Page 1 of 1
Changed Host monitoring int, checking old and new intervals
Posted: Tue Jan 17, 2017 9:11 am
by peter.zanetti
We monitor roughly 13k devices across three Nagios servers. We recently made a change on how these hosts were monitored. They used to get checked every 15 minutes and would alert after 5 checks (alert after 1 hour of being down). We changed them to be checked every hour and to alert after 25 checks (alert after 1 day of being down). The way I did this was updating the config files for each host with a script through the command line.
As you can see below, I have a host that is checking every hour with a counter of "X of 25" checking every hour, but it also has a counter of "X of 5" checking every 15 minutes. Upon hitting 5 of 5 an alert is created and is not supposed to be:
Capture.PNG
You can also see the host is showing to be configured with the 25 max check attempts:
Capture 2.PNG
Has anyone ever seen something like this? and if so how did you fix it?
Re: Changed Host monitoring int, checking old and new interv
Posted: Tue Jan 17, 2017 10:33 am
by rkennedy
Generally I have seen this due to having multiple nagios processes running at the same time.
If you run
ps -ef | grep nagios.cfg | grep -v grep you should (on a normal system) see two processes running.
Code: Select all
nagios 1734 1 0 2016 ? 00:05:12 /usr/local/nagios/bin/nagios -d /usr/local/nagios/etc/nagios.cfg
nagios 2271 1734 0 2016 ? 00:01:36 /usr/local/nagios/bin/nagios -d /usr/local/nagios/etc/nagios.cfg
Notice the second one is spawned from the initial parent process. If you run it on your system, I suspect you'll see multiple results. The general way to fix this is kill off all current Nagios processes, and then start it fresh.
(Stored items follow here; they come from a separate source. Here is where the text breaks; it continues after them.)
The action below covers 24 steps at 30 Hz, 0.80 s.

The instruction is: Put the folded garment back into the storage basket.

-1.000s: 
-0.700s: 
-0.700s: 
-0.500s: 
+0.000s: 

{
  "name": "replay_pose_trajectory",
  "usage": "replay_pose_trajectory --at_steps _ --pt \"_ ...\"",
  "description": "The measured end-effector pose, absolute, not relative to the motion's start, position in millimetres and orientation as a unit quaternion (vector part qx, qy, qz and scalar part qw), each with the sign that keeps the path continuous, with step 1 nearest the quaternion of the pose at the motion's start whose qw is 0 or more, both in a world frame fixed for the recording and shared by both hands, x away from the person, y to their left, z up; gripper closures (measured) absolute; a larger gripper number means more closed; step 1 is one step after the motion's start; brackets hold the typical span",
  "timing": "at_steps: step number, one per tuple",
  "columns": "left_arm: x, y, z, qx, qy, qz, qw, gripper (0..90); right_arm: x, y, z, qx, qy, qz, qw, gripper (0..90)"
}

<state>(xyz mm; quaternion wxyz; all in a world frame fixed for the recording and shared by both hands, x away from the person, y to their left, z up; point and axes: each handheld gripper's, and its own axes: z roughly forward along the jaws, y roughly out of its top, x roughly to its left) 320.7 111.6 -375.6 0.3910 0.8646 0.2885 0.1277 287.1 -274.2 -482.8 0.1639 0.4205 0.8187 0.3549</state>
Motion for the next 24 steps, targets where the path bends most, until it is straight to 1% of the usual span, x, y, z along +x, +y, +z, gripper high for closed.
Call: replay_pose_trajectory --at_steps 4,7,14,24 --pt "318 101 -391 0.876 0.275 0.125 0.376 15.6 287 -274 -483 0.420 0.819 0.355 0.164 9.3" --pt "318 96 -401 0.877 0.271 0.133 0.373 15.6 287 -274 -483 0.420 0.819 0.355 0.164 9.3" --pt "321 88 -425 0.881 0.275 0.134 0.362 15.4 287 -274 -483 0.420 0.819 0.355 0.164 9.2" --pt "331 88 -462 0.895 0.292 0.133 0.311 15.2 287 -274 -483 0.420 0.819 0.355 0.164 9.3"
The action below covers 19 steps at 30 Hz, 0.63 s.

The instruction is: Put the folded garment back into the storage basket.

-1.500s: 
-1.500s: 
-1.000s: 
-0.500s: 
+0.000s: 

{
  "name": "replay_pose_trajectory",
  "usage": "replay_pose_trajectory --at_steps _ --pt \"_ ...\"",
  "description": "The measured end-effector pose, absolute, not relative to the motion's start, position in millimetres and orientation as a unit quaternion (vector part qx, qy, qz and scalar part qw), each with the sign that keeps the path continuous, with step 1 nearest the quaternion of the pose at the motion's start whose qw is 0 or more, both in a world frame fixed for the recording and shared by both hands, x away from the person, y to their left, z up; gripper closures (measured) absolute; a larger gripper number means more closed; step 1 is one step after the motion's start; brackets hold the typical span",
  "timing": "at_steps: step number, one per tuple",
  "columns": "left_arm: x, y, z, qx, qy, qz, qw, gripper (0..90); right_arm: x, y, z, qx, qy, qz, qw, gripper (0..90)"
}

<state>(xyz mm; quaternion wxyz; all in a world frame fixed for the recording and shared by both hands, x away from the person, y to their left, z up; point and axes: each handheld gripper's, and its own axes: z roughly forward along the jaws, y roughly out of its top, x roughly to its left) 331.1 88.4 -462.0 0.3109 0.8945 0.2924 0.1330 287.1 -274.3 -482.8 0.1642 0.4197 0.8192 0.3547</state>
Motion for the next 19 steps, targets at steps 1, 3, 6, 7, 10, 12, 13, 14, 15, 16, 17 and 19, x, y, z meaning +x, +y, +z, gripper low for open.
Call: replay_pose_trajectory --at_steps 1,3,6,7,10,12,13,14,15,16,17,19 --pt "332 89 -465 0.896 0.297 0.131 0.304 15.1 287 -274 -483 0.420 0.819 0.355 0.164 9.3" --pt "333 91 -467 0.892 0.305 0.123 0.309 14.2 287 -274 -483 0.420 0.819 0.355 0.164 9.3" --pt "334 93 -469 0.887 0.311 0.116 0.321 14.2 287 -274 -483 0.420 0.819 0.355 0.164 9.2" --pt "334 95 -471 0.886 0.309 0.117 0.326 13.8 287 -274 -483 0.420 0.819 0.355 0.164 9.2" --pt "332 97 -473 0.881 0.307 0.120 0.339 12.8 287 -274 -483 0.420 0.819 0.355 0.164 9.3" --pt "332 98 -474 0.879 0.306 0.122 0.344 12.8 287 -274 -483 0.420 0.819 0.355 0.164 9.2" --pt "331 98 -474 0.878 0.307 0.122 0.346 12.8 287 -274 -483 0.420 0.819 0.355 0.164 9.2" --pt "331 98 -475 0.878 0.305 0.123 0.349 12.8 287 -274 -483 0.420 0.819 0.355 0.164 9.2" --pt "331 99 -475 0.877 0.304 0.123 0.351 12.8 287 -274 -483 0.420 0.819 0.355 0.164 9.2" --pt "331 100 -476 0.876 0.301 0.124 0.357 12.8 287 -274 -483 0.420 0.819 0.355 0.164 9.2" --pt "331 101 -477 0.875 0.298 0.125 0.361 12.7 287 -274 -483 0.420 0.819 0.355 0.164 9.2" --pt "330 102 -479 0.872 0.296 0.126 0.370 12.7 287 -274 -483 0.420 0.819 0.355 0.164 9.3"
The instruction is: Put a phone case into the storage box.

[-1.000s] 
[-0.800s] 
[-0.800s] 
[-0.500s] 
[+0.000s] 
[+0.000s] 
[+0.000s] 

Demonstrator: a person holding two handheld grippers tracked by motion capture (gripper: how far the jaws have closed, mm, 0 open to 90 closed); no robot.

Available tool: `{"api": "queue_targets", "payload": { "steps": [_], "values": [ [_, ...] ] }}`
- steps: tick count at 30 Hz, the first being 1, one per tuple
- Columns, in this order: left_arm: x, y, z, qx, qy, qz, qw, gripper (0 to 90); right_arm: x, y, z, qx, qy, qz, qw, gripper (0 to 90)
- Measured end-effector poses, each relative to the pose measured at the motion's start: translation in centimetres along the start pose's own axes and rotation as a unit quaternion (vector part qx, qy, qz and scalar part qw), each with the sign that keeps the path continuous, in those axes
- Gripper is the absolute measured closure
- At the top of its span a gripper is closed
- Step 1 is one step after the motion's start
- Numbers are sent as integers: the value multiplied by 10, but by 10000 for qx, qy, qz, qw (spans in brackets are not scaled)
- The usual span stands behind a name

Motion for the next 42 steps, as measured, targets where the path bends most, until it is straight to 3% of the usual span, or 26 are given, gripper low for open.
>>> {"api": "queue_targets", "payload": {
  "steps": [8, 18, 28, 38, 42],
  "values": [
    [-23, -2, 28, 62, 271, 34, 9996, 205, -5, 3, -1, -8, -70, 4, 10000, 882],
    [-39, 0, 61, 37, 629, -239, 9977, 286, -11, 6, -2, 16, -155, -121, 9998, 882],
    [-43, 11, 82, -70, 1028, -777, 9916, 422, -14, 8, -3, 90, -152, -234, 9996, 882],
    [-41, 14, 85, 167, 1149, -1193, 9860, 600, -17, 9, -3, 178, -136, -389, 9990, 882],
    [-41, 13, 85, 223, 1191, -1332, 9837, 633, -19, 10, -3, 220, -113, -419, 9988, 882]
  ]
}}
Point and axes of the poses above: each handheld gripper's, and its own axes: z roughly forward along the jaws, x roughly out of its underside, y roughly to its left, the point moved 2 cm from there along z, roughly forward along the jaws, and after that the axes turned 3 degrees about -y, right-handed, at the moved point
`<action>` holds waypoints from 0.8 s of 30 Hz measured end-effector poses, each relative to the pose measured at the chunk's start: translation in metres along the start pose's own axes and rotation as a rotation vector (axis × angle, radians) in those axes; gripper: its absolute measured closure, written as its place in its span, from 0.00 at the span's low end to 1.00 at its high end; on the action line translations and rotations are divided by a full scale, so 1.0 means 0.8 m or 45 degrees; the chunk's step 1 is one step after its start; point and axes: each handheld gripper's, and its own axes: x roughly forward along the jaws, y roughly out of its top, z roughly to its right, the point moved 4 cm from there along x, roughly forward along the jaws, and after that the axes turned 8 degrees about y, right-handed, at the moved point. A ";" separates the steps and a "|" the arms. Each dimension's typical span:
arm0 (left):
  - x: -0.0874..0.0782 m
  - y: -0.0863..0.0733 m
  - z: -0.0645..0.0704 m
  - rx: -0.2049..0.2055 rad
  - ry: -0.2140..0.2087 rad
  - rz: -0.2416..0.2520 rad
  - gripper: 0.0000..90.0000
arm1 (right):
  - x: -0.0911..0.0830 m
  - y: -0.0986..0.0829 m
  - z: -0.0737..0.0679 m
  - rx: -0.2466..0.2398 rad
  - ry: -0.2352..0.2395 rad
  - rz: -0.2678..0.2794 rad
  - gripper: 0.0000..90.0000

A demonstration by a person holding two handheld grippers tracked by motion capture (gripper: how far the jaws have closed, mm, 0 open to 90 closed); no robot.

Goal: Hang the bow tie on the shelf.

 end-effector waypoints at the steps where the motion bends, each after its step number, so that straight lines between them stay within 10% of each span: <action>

Re: Changed Host monitoring int, checking old and new interv
Posted: Tue Jan 17, 2017 10:47 am
by peter.zanetti
Just as you expected, across all three instances:
Capture 3.PNG
Capture 4.PNG
Capture 5.PNG
Would a reboot of the server fix this issue? If not, how do I kill these processes? and then to start it fresh is that just a
Re: Changed Host monitoring int, checking old and new interv
Posted: Tue Jan 17, 2017 1:28 pm
by rkennedy
Nice catch. You should be able to run pkill nagios then run a service nagios start - this will kill all of the processes out, and then start just the initial service.
Once it's down to one, things should function as expected.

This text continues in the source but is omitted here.